School of the Future: Group IQ > Individual IQ
As Google’s Jaime Casap has noted, school treats learning as an individual sport rather than as a team sport.
In “ADHD, Creativity, and the Concept of Group Intelligence,” Peter Gray puts a fine point on this:
“We think of intelligence as belonging to an individual person. We measure it in individuals and give it a number. Intelligence tests were first developed as a means of predicting school performance, and in schools, as we generally know them, problem-solving is almost always done by individuals, not by groups.”
This is why the student with ADHD symptoms “generally performs poorly in school, because school involves almost entirely in-the-box thinking.”

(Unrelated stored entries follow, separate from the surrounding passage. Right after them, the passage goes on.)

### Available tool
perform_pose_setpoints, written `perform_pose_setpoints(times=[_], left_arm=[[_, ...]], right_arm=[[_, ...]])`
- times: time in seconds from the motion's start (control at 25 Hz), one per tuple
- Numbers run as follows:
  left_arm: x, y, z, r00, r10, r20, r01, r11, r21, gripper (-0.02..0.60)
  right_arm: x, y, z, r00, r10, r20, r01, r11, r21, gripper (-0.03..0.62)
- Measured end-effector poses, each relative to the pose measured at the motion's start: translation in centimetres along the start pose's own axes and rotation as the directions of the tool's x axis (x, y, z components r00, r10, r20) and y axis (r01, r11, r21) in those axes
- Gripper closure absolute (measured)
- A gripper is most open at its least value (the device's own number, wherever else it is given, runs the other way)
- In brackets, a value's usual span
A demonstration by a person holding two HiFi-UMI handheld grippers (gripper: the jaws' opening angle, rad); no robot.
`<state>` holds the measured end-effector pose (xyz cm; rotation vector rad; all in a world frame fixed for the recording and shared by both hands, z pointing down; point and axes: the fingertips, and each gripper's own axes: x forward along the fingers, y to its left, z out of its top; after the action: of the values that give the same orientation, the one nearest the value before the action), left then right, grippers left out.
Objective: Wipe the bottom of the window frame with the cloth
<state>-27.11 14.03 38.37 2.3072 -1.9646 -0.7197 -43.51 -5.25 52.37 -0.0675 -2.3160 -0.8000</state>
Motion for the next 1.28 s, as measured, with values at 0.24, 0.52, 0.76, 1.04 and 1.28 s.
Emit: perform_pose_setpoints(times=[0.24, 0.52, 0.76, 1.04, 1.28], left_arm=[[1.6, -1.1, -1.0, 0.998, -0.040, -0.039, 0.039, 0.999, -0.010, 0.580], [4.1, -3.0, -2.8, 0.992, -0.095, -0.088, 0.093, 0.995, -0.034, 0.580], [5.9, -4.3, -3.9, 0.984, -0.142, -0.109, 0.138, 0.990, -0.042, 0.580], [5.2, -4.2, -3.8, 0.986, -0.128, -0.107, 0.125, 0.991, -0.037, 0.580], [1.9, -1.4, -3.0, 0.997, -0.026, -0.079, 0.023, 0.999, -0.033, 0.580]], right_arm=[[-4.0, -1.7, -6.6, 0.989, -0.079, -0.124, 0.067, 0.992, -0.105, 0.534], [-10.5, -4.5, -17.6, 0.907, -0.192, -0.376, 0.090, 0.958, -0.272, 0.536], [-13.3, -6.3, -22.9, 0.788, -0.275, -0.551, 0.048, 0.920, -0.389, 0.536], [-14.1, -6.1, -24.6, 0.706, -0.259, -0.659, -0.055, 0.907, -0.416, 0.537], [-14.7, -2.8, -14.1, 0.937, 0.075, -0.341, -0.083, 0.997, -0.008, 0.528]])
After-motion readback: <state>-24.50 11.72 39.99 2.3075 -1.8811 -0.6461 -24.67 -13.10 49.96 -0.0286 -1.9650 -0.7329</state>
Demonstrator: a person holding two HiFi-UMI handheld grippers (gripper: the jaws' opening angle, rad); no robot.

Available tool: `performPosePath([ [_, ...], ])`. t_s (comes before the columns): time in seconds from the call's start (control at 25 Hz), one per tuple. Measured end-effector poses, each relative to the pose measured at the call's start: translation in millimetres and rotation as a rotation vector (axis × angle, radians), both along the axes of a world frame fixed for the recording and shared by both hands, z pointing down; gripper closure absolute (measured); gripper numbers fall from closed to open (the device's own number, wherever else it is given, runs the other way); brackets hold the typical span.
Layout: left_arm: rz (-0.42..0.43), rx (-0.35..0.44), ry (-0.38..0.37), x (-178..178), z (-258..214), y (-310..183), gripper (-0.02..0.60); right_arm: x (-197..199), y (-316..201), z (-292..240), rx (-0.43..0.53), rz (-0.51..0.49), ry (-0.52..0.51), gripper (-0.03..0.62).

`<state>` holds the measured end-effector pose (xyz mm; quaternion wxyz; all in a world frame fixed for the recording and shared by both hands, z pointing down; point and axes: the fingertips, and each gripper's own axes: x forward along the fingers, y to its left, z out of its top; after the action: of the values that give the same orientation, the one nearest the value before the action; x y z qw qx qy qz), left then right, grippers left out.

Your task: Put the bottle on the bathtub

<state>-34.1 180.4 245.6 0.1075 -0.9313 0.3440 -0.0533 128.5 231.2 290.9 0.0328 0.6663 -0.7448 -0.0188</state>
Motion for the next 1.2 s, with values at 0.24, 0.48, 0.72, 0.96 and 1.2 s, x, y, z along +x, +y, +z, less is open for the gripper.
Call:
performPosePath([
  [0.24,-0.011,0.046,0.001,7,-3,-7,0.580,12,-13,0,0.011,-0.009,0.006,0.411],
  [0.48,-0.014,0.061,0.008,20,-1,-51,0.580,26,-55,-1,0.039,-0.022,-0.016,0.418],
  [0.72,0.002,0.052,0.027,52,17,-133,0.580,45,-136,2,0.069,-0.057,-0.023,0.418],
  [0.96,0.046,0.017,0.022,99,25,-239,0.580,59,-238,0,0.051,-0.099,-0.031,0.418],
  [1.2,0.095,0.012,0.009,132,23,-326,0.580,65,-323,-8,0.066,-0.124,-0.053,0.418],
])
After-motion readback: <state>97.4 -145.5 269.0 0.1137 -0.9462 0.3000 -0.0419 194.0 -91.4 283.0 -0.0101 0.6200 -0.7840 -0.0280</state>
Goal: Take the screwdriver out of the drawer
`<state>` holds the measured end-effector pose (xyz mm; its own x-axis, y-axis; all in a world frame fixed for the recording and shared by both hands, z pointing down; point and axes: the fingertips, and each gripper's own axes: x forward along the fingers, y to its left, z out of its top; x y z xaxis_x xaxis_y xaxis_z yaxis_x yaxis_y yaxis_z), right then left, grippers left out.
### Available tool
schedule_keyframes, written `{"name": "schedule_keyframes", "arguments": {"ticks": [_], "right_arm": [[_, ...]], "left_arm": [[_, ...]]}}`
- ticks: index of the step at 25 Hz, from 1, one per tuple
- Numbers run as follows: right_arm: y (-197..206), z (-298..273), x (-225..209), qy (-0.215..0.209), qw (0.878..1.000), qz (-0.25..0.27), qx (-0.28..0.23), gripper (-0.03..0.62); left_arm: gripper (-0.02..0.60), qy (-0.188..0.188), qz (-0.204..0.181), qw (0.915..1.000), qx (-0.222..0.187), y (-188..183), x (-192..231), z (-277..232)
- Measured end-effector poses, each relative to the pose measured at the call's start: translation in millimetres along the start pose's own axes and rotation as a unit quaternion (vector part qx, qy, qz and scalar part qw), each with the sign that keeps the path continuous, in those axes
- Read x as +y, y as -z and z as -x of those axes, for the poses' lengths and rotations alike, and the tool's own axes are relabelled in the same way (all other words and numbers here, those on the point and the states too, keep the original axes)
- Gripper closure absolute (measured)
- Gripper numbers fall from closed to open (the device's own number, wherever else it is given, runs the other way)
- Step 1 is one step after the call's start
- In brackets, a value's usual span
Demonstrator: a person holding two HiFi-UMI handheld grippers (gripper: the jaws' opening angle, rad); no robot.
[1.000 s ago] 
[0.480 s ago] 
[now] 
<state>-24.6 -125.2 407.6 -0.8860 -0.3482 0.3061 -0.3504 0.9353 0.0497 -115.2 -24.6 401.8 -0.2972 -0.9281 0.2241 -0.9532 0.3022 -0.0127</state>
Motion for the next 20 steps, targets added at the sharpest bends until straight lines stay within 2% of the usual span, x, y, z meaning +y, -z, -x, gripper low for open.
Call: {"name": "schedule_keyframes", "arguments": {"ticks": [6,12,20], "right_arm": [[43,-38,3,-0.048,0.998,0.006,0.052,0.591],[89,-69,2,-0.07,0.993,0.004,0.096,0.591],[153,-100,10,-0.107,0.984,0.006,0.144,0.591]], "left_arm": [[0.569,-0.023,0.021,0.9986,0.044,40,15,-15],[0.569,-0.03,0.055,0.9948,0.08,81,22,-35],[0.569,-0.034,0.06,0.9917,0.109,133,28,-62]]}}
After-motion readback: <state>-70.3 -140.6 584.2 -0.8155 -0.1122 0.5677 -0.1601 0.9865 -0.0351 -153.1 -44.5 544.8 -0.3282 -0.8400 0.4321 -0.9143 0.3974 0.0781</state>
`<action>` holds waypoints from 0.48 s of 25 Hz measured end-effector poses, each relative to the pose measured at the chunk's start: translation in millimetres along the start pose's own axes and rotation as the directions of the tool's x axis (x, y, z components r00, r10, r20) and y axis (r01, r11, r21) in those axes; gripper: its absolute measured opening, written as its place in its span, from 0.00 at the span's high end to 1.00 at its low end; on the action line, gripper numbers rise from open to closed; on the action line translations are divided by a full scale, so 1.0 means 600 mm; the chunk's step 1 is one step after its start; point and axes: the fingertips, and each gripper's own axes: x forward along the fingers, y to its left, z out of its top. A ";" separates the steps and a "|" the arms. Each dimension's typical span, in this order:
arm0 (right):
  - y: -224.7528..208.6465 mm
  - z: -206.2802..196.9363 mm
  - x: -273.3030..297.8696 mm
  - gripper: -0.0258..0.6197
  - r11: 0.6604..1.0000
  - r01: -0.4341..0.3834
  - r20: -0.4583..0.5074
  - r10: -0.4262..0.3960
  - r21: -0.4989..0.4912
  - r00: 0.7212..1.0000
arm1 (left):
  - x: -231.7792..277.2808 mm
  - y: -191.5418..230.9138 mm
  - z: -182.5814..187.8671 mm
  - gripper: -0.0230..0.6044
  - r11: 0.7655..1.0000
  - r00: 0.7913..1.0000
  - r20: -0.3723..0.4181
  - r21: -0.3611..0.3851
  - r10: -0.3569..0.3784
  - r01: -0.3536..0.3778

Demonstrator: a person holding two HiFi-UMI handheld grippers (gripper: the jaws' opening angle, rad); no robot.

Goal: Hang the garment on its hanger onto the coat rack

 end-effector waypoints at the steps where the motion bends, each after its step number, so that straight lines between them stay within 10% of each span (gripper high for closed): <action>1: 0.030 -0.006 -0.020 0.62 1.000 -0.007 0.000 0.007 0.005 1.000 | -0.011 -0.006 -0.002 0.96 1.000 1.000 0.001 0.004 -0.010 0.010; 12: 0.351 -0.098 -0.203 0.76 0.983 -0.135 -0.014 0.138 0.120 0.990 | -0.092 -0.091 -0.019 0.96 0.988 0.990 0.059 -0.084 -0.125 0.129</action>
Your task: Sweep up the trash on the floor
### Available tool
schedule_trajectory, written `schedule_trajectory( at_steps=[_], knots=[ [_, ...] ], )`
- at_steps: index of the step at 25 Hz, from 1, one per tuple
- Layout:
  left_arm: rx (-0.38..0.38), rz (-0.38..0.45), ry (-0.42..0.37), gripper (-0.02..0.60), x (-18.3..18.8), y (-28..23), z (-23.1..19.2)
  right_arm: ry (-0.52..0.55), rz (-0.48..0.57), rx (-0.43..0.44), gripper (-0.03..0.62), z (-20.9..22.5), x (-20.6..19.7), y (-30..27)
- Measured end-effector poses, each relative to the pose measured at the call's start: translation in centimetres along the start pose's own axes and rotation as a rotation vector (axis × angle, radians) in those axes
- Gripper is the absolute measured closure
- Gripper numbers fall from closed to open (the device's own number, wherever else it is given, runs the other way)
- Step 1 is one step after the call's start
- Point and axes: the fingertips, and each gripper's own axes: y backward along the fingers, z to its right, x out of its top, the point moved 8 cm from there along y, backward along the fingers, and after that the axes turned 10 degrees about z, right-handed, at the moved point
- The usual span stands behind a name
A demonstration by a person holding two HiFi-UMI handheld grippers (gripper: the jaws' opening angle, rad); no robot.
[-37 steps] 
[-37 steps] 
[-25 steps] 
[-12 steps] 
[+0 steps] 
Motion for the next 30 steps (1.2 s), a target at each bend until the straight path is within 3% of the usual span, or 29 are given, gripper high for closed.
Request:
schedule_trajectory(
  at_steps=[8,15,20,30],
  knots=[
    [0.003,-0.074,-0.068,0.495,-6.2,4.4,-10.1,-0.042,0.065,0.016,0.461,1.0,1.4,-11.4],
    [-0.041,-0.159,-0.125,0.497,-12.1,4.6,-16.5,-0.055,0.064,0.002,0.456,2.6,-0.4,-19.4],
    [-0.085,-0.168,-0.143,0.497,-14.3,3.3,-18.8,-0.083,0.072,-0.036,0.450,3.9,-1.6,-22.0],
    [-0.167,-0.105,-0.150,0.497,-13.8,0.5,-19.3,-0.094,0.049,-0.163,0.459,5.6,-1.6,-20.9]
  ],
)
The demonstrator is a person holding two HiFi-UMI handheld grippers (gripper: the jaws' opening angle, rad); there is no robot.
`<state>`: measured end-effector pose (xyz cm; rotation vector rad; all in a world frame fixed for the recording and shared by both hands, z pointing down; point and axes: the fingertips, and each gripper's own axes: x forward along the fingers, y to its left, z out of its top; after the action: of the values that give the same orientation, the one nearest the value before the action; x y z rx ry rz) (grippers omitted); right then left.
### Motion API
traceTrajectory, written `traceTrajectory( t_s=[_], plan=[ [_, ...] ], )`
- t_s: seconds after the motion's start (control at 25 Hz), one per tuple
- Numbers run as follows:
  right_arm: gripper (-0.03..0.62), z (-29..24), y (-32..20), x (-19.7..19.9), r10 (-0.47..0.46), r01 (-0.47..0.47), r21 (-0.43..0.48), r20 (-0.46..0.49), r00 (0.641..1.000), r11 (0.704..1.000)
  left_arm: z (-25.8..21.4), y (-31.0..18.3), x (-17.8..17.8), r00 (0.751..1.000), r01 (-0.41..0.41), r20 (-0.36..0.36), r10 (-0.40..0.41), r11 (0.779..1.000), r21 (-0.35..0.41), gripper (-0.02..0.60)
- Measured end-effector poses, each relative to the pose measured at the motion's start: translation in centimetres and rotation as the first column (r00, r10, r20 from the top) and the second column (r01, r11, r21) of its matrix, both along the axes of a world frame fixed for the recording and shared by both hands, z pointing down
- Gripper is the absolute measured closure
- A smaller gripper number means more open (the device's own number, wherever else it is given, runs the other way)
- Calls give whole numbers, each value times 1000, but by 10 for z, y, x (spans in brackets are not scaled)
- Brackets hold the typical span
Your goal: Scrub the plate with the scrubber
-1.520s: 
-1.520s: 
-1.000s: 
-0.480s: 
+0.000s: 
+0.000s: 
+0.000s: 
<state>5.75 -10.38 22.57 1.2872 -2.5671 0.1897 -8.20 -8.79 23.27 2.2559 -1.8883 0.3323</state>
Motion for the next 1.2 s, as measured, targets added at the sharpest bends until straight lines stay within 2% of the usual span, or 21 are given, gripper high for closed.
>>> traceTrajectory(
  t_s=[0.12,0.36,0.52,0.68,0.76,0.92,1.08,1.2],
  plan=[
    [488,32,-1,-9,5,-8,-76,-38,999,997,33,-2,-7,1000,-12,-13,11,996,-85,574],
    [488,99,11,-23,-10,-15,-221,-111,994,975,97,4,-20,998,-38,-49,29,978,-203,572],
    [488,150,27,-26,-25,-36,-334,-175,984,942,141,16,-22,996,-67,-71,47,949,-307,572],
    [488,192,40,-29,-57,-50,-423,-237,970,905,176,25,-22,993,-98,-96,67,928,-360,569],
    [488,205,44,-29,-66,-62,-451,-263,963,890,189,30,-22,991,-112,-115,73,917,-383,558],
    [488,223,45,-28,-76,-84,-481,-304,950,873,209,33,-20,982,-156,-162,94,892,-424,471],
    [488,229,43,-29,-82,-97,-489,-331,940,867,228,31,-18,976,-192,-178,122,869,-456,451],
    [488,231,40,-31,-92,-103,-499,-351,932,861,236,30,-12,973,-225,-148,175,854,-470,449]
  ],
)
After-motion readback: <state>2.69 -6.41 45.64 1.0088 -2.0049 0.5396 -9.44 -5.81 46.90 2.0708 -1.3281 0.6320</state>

But when your team needs out-of-the-box problem solving, that student with ADHD symptoms may be exactly the person you want.
Our world is shifting from in-the-box challenges—“known problems with known solutions”—to out-of-the-box challenges—“unknown problems with unknown solutions.” To navigate that shift, students will need to become collaborative problem solvers.
And if group IQ > individual IQ, let’s embrace two principles:
The smartest person in the room is “the room.”
To unlock the power of “the room,” we must nurture a culture of pluralism that empowers each learner to contribute her strengths.
Learning is a team sport, and the best teams are pluralistic. When you look around your school, is that what you see?